- Founder: Raila Odinga Charity Ngilu Mwai Kibaki Michael Kijana Wamalwa
- Founded: 2002
- Headquarters: Nairobi, Kenya
- Youth wing: NarcYL
- Women's wing: NarcWL
- Ideology: Social democracy
- National affiliation: Jubilee Alliance (2013)
- Slogan: "Haki Yetu Sasa Inawezekana"

= National Rainbow Coalition =

The National Rainbow Coalition (NARC) is a political party in Kenya. As an alliance, it was in power from 2002 and 2005 when it collapsed due to disagreements between members over a constitutional referendum.

==Formation==
In preparation of the 2002 elections, the National Alliance Party of Kenya (Formerly NAK now NAPK) allied itself with the Liberal Democratic Party (LDP) to form the National Alliance of Rainbow Coalition (NARC). On December 27, 2002, NARC won a landslide victory over KANU. NARC presidential candidate Mwai Kibaki got 62% of the votes in the presidential elections, against only 31% for the KANU candidate, Uhuru Kenyatta.
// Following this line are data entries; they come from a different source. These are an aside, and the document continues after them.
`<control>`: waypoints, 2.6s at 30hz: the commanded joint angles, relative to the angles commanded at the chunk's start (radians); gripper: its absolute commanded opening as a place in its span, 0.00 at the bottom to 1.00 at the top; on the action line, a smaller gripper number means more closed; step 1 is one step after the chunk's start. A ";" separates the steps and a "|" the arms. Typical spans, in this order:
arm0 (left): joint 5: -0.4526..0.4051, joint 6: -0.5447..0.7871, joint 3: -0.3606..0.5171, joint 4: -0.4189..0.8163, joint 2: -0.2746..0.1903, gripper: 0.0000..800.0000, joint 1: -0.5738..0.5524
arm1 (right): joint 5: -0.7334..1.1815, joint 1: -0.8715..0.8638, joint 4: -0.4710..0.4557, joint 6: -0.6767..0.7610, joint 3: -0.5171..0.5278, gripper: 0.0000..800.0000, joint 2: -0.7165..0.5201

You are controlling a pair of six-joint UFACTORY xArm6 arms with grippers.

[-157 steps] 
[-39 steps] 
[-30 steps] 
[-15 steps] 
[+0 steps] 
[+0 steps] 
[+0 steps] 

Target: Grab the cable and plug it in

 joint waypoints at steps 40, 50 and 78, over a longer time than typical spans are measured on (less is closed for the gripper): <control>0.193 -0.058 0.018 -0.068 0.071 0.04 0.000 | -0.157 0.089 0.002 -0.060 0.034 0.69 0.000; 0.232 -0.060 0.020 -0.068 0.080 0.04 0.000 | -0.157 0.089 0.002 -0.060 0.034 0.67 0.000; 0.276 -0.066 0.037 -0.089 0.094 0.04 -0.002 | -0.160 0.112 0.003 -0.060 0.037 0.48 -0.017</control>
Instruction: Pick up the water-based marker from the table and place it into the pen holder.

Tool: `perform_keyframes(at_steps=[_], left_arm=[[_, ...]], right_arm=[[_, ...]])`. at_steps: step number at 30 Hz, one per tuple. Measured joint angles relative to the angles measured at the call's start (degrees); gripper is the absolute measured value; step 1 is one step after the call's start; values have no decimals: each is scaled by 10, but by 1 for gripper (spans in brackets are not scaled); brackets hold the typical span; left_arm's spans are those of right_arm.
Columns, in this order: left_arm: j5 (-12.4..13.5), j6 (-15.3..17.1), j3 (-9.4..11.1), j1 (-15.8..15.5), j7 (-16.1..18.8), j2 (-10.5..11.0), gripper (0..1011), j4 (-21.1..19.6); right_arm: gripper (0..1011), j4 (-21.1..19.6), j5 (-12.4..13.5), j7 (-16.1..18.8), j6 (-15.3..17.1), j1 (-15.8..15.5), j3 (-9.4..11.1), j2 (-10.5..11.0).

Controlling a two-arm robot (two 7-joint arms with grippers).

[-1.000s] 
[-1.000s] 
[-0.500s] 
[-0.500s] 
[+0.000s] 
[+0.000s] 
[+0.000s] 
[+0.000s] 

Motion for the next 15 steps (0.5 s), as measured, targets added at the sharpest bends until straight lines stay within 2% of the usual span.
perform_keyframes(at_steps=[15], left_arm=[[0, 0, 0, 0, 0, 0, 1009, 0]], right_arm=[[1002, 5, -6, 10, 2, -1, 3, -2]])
On December 30, 2002, Mwai Kibaki was sworn in as the third President of Kenya.

==NARC government==
Despite its initial popularity, the NARC-led government has been troublesome. The friction between LDP and those loyal to Kibaki became apparent. After the Kenyan constitutional referendum in 2005, all LDP members were thrown out of the government. Subsequently, LDP became an opposition party, forming the Orange Democratic Movement, a coalition of opposition politicians. Later, NARC members loyal to Kibaki founded a new party, NARC–Kenya. Consequently, the original NARC was left in the hands of its chairperson Charity Ngilu who also served as the minister of health.

==2007 elections==
On 5 October 2007,Charity Ngilu announced her support for the Orange Democratic Movement and its presidential candidate, Raila Odinga, in the December 2007 general election;. She initially said that she was remaining in the government, despite backing Kibaki's main rival. However, her dismissal from the government by Kibaki was announced on October 6. While supporting ODM, Ngilu defended her parliamentary seat on NARC ticket. Under Ngilu, NARC won 3 seats in the new Kenyan parliament altogether.

==2013 elections==
After briefly running her own campaign, Ngilu initially opted to support Raila Odinga for the presidency in 2013, signing a coalition agreement involving NARC, ODM, Wiper Democratic Movement and FORD–Kenya, before walking out at the last minute to join the Jubilee Alliance.